BTW, I post to various photo-related foru, and so decided APUGer's would be the best to discuss this one (I hope.)

I see lots of paintings (western, scenic, etc) in various genres, and many times I can identify the source for the painting was a photograph. Often the clue is composition, but many times it's also the effect of limited DOF; for instance, a full-length portrait of a person, in an outdoor setting, and you can just see that the painter rendered the DOF the same way a lens would: increasingly out of focus the further from the subject. A 'plein air' painter would have chosen to paint the background soft perhaps, to attract the viewer's eye to the foreground subject, but the effect is not the same as copying the way a refractive lens optically renders objects.

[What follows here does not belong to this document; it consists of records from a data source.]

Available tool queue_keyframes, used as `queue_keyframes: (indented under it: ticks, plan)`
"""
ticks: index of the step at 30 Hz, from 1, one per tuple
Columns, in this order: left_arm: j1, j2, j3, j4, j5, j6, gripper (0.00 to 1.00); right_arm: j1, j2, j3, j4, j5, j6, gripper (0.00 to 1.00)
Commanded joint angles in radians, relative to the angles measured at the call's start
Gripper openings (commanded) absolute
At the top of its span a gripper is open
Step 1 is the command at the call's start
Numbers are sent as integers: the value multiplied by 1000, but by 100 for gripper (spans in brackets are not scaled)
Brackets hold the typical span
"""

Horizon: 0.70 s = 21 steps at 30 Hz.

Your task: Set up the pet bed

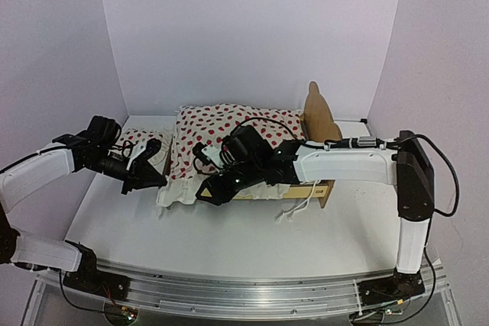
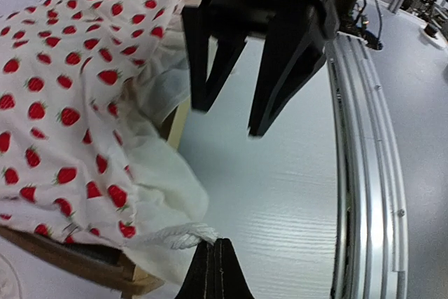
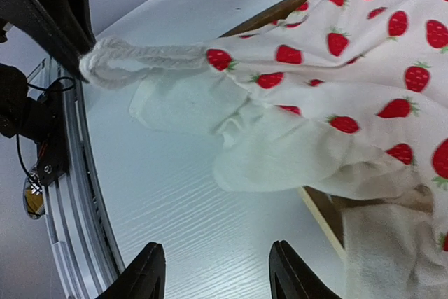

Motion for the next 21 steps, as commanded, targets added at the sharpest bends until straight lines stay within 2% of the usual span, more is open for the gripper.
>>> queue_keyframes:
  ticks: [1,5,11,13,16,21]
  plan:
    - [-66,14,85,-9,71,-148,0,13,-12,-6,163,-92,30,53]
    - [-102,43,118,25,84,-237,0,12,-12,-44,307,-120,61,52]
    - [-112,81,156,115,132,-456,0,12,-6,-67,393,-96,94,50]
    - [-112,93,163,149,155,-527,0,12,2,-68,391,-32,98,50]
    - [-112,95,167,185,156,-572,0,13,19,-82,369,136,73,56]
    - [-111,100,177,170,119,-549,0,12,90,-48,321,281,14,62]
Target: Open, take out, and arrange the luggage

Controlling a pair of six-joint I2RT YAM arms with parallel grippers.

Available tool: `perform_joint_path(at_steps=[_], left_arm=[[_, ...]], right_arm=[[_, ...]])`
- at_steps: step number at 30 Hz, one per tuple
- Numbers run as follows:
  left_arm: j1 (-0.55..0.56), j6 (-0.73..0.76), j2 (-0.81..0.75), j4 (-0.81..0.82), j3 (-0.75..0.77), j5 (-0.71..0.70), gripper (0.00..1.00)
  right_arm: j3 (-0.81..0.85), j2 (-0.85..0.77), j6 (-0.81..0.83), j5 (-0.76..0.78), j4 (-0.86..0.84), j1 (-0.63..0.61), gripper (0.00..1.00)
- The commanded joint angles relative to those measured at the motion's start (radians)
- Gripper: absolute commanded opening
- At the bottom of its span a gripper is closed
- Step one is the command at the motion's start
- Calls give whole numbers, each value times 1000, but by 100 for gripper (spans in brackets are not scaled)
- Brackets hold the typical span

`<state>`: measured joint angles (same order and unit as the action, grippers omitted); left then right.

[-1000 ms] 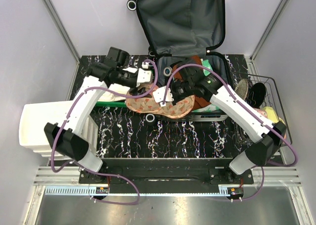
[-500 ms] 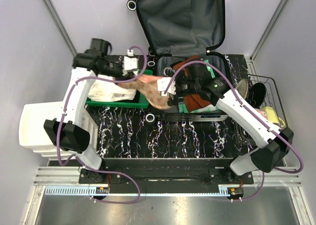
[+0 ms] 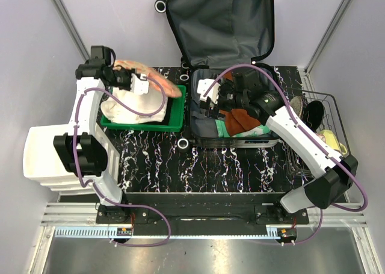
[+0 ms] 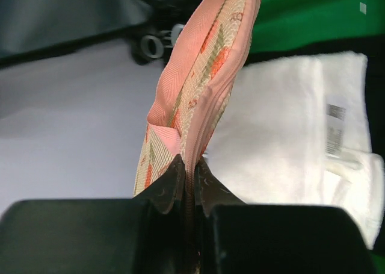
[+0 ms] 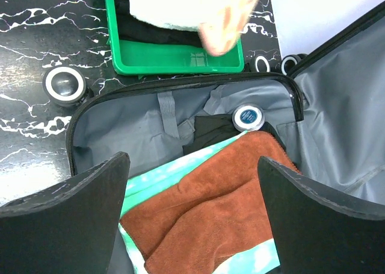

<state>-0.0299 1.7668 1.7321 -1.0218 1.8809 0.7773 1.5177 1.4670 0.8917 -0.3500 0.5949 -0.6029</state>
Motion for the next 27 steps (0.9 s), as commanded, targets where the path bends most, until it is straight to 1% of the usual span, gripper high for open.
perform_joint_path(at_steps=[1, 4, 5, 9, 10, 11, 12, 13, 14, 16, 18, 19, 21, 22, 23, 24, 25, 26, 27], left_arm=[[-15, 371, 35, 46, -149, -18, 0], [-15, 450, 69, 71, -190, -70, 0], [-15, 454, 78, 83, -203, -105, 0], [-50, 526, 116, 100, -239, -185, 0], [-54, 564, 113, 106, -277, -200, 17], [-62, 580, 109, 114, -296, -228, 36], [-77, 594, 94, 118, -313, -236, 47], [-88, 624, 84, 118, -345, -233, 55], [-96, 632, 69, 118, -359, -222, 67], [-111, 628, 23, 117, -391, -217, 73], [-120, 585, -23, 89, -390, -193, 77], [-123, 521, -35, 66, -366, -182, 77], [-127, 436, -68, 4, -329, -139, 97], [-127, 328, -75, -18, -283, -125, 99], [-127, 277, -81, -43, -258, -98, 99], [-127, 226, -94, -78, -237, -83, 99], [-127, 106, -97, -83, -194, -69, 99], [-127, 35, -101, -81, -174, -32, 99], [-125, -34, -108, -55, -154, -18, 99]], right_arm=[[10, 7, -42, 17, -33, -1, 97], [21, 15, -48, 19, -24, -1, 96], [25, 19, -51, 20, -23, 0, 96], [22, 16, -56, 28, -20, -1, 96], [19, 13, -54, 29, -20, -1, 96], [13, 12, -54, 29, -20, -1, 97], [12, 10, -54, 29, -20, -1, 96], [10, 10, -53, 29, -20, -1, 97], [6, 9, -51, 29, -20, -1, 96], [4, 10, -46, 29, -18, -1, 96], [2, 9, -46, 32, -17, 0, 97], [2, 10, -54, 31, -15, 0, 97], [13, 18, -92, 26, -4, 11, 97], [22, 24, -117, 10, 14, 26, 97], [48, 44, -147, 0, 22, 40, 97], [67, 58, -222, -10, 34, 55, 97], [85, 75, -265, -36, 55, 101, 97], [125, 113, -305, -49, 69, 123, 97], [145, 133, -379, -55, 80, 149, 96]])
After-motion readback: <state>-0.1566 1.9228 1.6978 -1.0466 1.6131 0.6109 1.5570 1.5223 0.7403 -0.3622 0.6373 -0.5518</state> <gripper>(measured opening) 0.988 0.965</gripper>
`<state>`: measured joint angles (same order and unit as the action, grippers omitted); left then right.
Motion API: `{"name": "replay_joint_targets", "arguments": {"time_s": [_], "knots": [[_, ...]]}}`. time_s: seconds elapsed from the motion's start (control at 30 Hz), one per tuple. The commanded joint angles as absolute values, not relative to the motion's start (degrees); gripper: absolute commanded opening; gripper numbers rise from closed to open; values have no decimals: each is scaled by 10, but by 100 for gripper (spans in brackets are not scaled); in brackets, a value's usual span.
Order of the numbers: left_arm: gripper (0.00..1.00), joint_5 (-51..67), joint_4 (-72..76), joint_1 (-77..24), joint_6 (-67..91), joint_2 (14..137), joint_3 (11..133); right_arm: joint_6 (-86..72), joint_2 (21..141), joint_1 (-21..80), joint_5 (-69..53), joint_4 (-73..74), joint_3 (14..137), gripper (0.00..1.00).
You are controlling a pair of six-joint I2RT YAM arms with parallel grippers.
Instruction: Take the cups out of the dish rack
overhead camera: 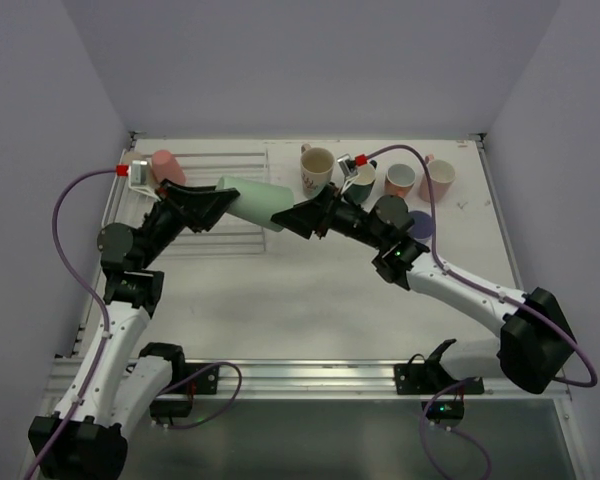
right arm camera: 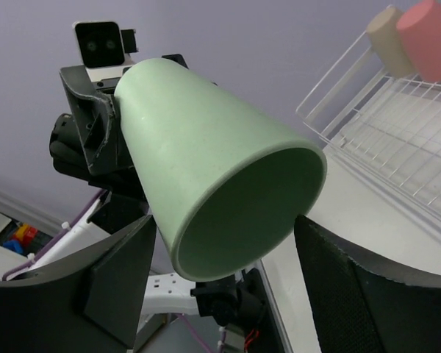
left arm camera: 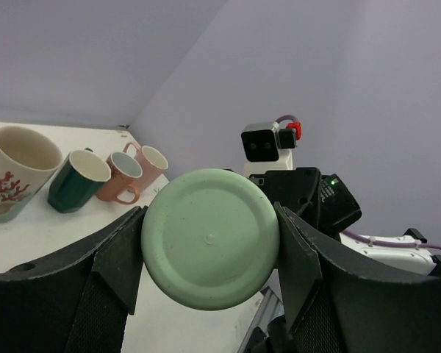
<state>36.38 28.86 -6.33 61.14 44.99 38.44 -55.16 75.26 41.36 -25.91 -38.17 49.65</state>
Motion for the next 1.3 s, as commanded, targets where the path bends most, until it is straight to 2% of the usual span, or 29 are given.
{"name": "replay_joint_targets", "arguments": {"time_s": [0.0,0.07,0.17,0.2,0.27,0.33,0.37,0.4,0.43,0.73,0.83,0.93,0.97,1.1,1.27], "knots": [[37,380,337,-78,635,446,375,-568,758,417,-272,-451,528,71],[38,379,338,-84,634,449,372,-572,761,417,-279,-460,533,60],[43,379,338,-99,626,461,367,-576,763,417,-282,-465,538,37],[46,374,339,-106,622,462,365,-577,761,417,-280,-467,538,25],[52,366,336,-112,616,464,360,-577,757,418,-276,-472,531,11],[72,364,325,-116,605,462,359,-570,738,418,-255,-468,517,0],[90,363,317,-116,597,461,361,-564,730,417,-249,-455,517,0],[98,360,302,-116,576,460,366,-539,713,417,-233,-435,518,0],[100,357,259,-117,561,457,379,-521,704,417,-226,-407,529,0],[100,291,-78,-116,318,411,476,-274,607,398,-41,72,646,0],[100,290,-116,-117,274,381,449,-220,600,349,21,287,718,0],[100,307,-144,-116,238,365,421,-172,617,291,89,412,765,0],[100,317,-153,-117,228,363,418,-161,633,274,129,437,775,0],[100,310,-183,-143,186,346,413,-132,682,236,163,536,830,0],[100,268,-180,-205,171,317,382,-122,723,214,170,627,895,0]]}}
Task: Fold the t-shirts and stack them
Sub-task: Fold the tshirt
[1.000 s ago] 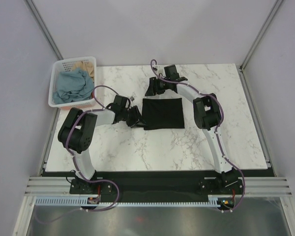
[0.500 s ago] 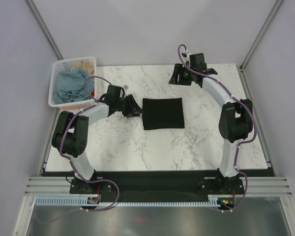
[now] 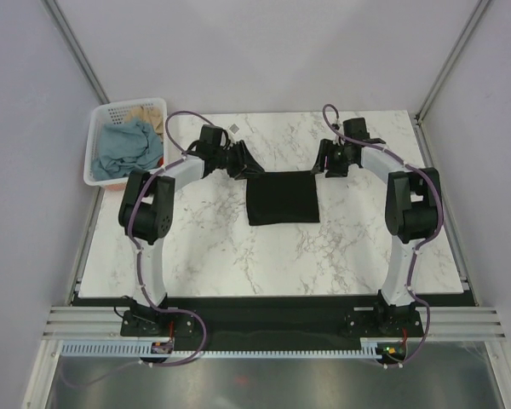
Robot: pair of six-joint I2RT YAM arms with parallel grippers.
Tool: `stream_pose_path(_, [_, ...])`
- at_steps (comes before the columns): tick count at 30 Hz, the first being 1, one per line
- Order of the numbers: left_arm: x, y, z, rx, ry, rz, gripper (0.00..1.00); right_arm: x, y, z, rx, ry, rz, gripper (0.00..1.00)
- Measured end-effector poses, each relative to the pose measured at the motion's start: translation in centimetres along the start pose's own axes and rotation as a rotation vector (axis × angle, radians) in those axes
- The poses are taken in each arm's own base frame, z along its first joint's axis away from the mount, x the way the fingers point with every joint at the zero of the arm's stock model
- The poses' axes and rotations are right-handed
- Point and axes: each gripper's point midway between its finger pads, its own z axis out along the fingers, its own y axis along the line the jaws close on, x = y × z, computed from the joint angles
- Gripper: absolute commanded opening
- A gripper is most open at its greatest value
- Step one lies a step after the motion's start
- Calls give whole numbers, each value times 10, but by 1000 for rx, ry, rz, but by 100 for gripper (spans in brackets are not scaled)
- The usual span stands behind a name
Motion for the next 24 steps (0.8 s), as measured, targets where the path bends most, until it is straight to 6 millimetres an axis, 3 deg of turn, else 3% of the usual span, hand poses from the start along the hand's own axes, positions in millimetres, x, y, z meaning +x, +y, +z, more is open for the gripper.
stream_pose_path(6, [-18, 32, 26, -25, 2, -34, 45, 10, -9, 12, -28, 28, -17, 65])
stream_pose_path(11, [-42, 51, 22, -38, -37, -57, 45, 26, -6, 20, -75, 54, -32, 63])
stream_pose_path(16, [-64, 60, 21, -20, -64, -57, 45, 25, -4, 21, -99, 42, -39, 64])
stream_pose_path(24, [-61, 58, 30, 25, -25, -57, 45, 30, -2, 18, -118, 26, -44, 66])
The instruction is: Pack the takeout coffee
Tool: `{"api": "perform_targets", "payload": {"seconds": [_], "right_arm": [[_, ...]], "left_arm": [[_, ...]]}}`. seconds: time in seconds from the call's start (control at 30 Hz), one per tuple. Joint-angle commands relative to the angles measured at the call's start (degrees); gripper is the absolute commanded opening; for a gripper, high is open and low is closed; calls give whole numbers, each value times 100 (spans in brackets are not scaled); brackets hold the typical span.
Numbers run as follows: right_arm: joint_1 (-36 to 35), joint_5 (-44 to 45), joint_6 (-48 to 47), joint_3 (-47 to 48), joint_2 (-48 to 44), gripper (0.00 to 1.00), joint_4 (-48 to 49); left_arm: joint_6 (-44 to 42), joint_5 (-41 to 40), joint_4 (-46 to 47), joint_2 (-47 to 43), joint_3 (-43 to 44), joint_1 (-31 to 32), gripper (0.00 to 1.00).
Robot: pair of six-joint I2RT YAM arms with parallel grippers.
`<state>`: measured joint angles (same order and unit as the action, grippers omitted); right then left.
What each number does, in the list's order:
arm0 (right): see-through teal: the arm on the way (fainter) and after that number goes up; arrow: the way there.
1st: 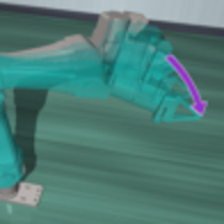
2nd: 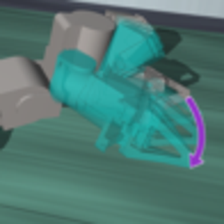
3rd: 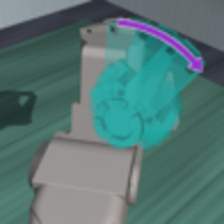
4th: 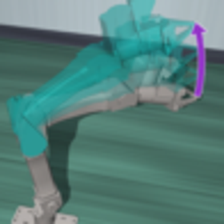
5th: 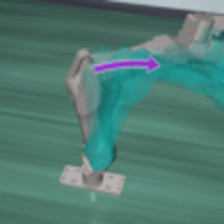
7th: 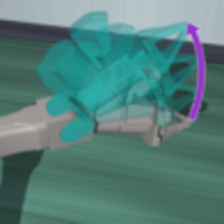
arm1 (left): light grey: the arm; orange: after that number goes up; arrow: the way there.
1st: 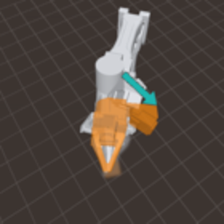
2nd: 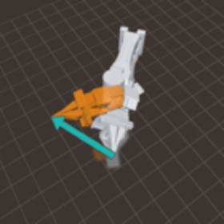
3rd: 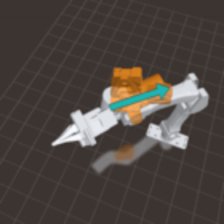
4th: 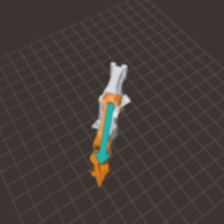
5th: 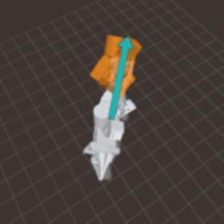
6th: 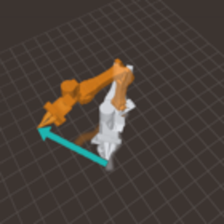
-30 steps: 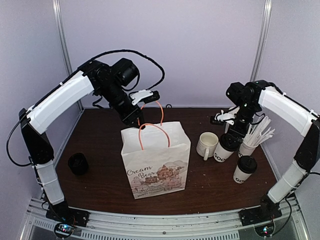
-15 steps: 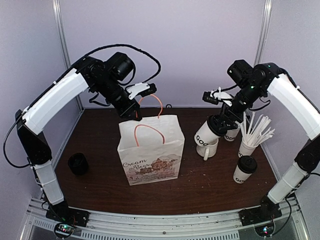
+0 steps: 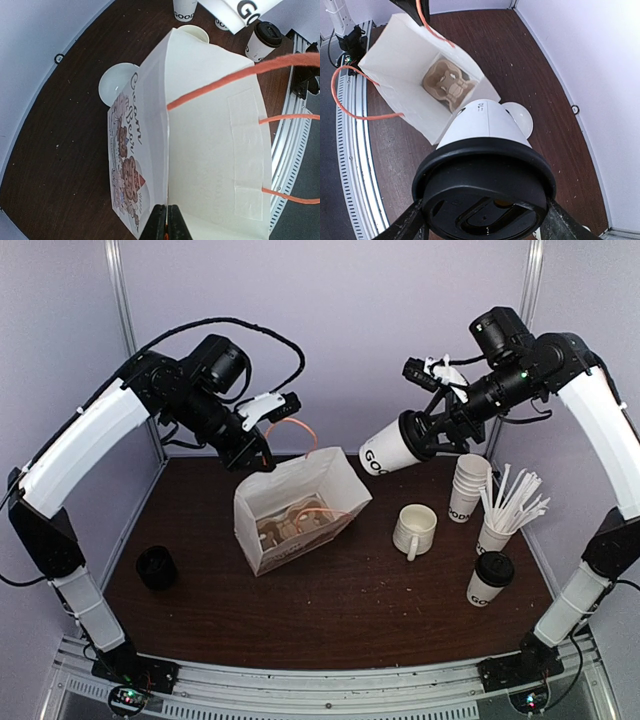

So, do you often see paintings that are obviously rendered from a photograph? Can you easily spot the distinction between a painting from a photo and rendering a scene directly from the eye/optic nerve/visual cortex?

BTW, I enjoy viewing well-crafted paintings, and art in general; the more I've studied both photography and painting the more I can tell when one is trying to imitate the other. I think a well-made painting created from the mind of the artist, rather than copied from a photograph, looks very different from a photograph; even if it is a 'realistic' style of painting. Composition is different, as is focus, just for starters.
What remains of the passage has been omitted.